═════ Study material

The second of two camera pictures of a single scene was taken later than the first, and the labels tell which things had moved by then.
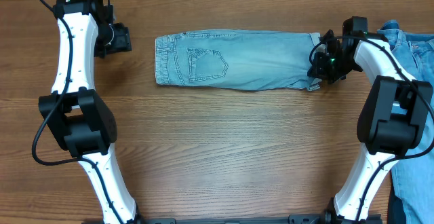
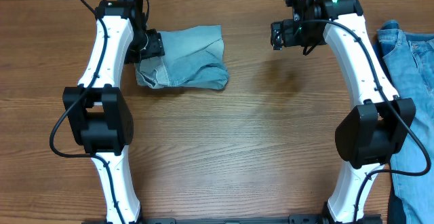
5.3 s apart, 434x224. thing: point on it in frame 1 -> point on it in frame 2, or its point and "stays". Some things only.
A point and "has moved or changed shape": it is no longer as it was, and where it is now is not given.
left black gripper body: (122, 39) -> (154, 45)
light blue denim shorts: (255, 60) has moved or changed shape
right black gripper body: (321, 66) -> (277, 34)
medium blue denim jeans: (411, 184) stays

══════════

• [Exercise aim]:
Above are entries; state the number of lines among them that contain "point", and nothing else.

• [Result below]:
2